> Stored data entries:
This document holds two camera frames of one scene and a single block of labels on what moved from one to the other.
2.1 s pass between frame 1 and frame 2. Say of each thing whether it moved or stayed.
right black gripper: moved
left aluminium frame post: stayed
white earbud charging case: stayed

> Problem requirements:
Every line above that carries the string "moved" should be copied.

> Written reply:
This document holds two camera frames of one scene and a single block of labels on what moved from one to the other.
2.1 s pass between frame 1 and frame 2. Say of each thing whether it moved or stayed.
right black gripper: moved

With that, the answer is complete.